企業戦略を極める

横塚卓志
大学・大学院を通じて機械工学を専攻して、ある大手電機メーカーに就職した。アポロ技研の創業者を父に持つ立場にあったが、一時期まではあとを継ぐ気などまったくなかった。しかし、父親が年齢を重ねていくのを見るうちに進路の変更を決意し、2006年アポロ技研に移ることになった。
技術的な面はその道の専門家に任せ、自らはアポロ技研全体の舵取りという分野で力を発揮していきたいと考えている。

アポロ技研というちょっと特異な会社の基本スタンス

横塚卓志

私は、前はある大手電機メーカーで設計部門と製造部門の橋渡しをする技術コーディネーターのような仕事をしていました。そこからアポロ技研に移ったわけですが、この2つの会社を経験して、企業は大きいから「偉い」のではないと感じるようになりました。
会社という組織は、規模のいかんに関わらず、その会社にいる人たちが幸せになるための場であり、みんなが豊かな生活を享受するために、それぞれの会社が他社にはない独自性を追求しているのだと思います。

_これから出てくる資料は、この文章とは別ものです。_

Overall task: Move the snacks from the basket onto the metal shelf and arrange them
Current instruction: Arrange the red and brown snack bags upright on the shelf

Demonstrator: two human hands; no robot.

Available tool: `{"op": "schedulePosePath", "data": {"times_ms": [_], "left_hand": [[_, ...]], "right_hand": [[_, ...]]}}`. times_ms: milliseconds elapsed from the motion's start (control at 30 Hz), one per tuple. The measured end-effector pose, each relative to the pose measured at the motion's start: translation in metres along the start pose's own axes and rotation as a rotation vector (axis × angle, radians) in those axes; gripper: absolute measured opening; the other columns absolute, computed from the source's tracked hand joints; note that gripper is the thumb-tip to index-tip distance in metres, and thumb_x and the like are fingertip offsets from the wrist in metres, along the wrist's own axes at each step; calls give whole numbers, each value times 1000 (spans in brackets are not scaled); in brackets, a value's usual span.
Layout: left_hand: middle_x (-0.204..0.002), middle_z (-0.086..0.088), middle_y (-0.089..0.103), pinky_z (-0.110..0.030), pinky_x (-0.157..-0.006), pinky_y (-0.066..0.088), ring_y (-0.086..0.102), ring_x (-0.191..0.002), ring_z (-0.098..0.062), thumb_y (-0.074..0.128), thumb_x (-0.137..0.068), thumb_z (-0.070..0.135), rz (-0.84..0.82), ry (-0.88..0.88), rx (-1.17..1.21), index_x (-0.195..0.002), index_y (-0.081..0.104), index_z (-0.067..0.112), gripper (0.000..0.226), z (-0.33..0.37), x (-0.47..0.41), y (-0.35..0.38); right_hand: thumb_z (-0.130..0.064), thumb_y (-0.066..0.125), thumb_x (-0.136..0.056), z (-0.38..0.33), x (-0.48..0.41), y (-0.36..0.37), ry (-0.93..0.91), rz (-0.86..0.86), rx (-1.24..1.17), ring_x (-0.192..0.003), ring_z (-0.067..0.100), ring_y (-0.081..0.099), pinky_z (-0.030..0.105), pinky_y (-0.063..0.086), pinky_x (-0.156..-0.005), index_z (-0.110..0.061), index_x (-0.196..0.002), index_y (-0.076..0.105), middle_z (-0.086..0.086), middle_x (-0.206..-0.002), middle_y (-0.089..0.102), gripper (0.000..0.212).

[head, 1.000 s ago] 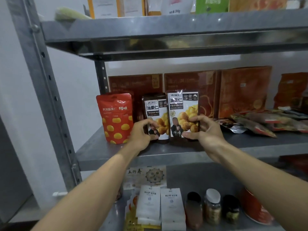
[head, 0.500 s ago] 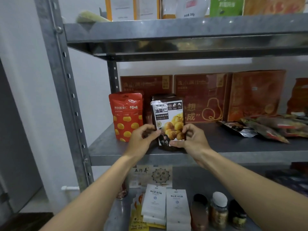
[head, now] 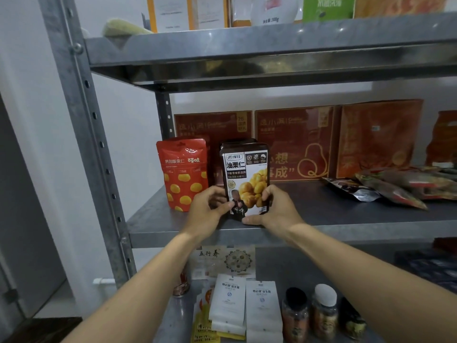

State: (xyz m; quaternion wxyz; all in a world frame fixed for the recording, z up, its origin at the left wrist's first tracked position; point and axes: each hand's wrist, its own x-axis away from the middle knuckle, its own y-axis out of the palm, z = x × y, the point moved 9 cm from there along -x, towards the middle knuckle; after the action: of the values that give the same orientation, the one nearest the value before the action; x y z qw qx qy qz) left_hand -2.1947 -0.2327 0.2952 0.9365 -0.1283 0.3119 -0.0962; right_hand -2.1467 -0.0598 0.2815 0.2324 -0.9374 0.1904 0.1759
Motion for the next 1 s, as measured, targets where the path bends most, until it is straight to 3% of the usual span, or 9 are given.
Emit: {"op": "schedulePosePath", "data": {"times_ms": [67, 133, 233, 300, 367, 500, 633, 867, 1000], "left_hand": [[-93, 5, 65, -14, -72, 47, 59, -85, -7, 78, -80, 17, 56, -48, 63, -104, 62, 19, 28, 2, 3, -6], [-101, 15, 60, -12, -73, 44, 57, -90, 4, 77, -80, 19, 49, -127, 126, -117, 50, 25, 46, 3, 5, -5], [-102, 32, 52, -9, -76, 38, 52, -86, 21, 74, -81, 10, -87, -223, 191, -123, 33, 37, 65, 0, 3, 8], [-110, 31, 54, -18, -89, 34, 52, -99, 14, 75, -76, 13, -148, -274, 155, -135, 31, 35, 77, -2, -1, 16], [-119, 23, 56, -20, -92, 33, 50, -116, -2, 73, -74, 10, -203, -302, 151, -147, 27, 28, 88, -3, -5, 26], [-94, 28, 65, -10, -71, 38, 55, -90, 10, 64, -78, -4, -230, -307, 136, -124, 52, 30, 59, 0, -6, 33], [-101, 15, 68, -26, -84, 45, 59, -100, -11, 63, -75, -7, -244, -347, 140, -122, 56, 24, 57, -7, -10, 34], [-99, 10, 68, -28, -84, 45, 58, -100, -16, 65, -69, -2, -217, -373, 159, -118, 58, 21, 54, -13, -10, 32], [-103, 8, 69, -30, -88, 46, 59, -104, -18, 64, -71, -5, -223, -369, 156, -120, 57, 21, 56, -13, -9, 32]], "right_hand": [[-29, 98, -46, -3, 4, -14, 18, 120, 13, -92, 15, 53, 26, 44, -75, -20, -89, 42, 3, -106, 56, 71], [-31, 98, -49, -1, 4, -23, 60, 159, -28, -114, 16, 47, 25, 40, -93, -18, -116, 38, 2, -124, 46, 90], [-18, 92, -59, 3, -4, -4, 159, -82, -94, -140, 22, 32, 35, 28, -114, -23, -152, -2, 2, -151, 31, 132], [-6, 85, -65, 0, -8, 11, 171, -200, -131, -138, 20, 37, 32, 31, -109, -27, -153, -12, -1, -148, 38, 133], [3, 80, -66, -4, -10, 21, 162, -234, -162, -131, 18, 45, 30, 35, -105, -29, -152, -5, -4, -139, 47, 125], [7, 76, -67, -4, -11, 27, 165, -233, -153, -125, 16, 47, 28, 37, -103, -26, -152, 6, -3, -135, 50, 115], [8, 76, -68, -2, -10, 25, 164, -231, -149, -120, 14, 51, 27, 40, -100, -27, -151, 11, -6, -129, 53, 111], [6, 77, -69, 0, -10, 27, 179, -259, -118, -113, 9, 52, 11, 40, -74, -27, -152, 9, -10, -124, 54, 113], [5, 78, -69, 1, -10, 27, 184, -270, -86, -107, 5, 53, 15, 41, -79, -27, -152, 8, -13, -119, 54, 113]]}}
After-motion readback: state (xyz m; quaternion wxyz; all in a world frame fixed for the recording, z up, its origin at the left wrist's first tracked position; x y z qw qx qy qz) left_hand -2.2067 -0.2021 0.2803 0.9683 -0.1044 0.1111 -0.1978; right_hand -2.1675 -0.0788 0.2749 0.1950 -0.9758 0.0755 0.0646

アポロ技研というちょっと特異な技術者集団の場合でいえば、それが「どこにもできない機械をつくる」ことなのです。
ですから、アポロ技研は量的な拡大をいたずらに追いかけるのではなく、「譲れない技術」をもって質的な充実をさらに図っていきます。こうして高収益があげられる会社にしていくことが、私に課せられた最大のミッションではないかと考えています。

横塚卓志

「誠心誠意」の姿勢がビジネスの拡大につながっている

父がアポロ技研を創業したのが、私が小学生のころで、休日も家にいる父を見たという記憶があまりありません。休む間も惜しんで、図面に向かっていたのでしょう。いま振り返れば、お客さまが困っていることに誠心誠意対応して、「こんな機械がほしかったんだ」と喜んでいただけることが、父を仕事に駆り立てる原動力になっていたのではないかと思います。
もちろん、お客さまのことを第一に考える精神は、現在でもアポロ技研のなかにしっかりと受け継がれています。いま、日本の製造業のグローバル化が急速に進み、アポロ技研もその例外ではありえません。そんななかで、アポロ技研を信頼してくださるいろいろなお客さまから、海外の新しい取引先などを紹介され、アポロ技研のグローバルビジネスの輪は少しずつですが、拡大しているところです。

人事担当者として専攻というものについて考える

横塚卓志

説明会や会社訪問で学生さんにまず対応するのが、採用担当も兼任している私です。自ら「技術者集団」といってしまうような会社ですから、文系のみなさんになかなか興味をもってもらえないのが歯がゆいのですが、いろいろな学生さんとお話をしていて、学生時代の専攻ってほんとうに信用できるの、と最近強く感じるようになりました。
将来の可能性などまったくわからない中学生くらいで、たまたま理数系がちょっと苦手だったから「きみは文系だね」といわれた人だって、機械いじりが好きですとか、電気回路を手づくりしています、という人はたくさんいるのですから。
興味があれば自分から勉強もしますし、スキルも磨いていけるはずです。私は、理系っぽい思考と文系っぽい柔軟な感性をあわせもった人たちが、アポロ技研の新しいビジネスドメインを切り開くための力になると信じています。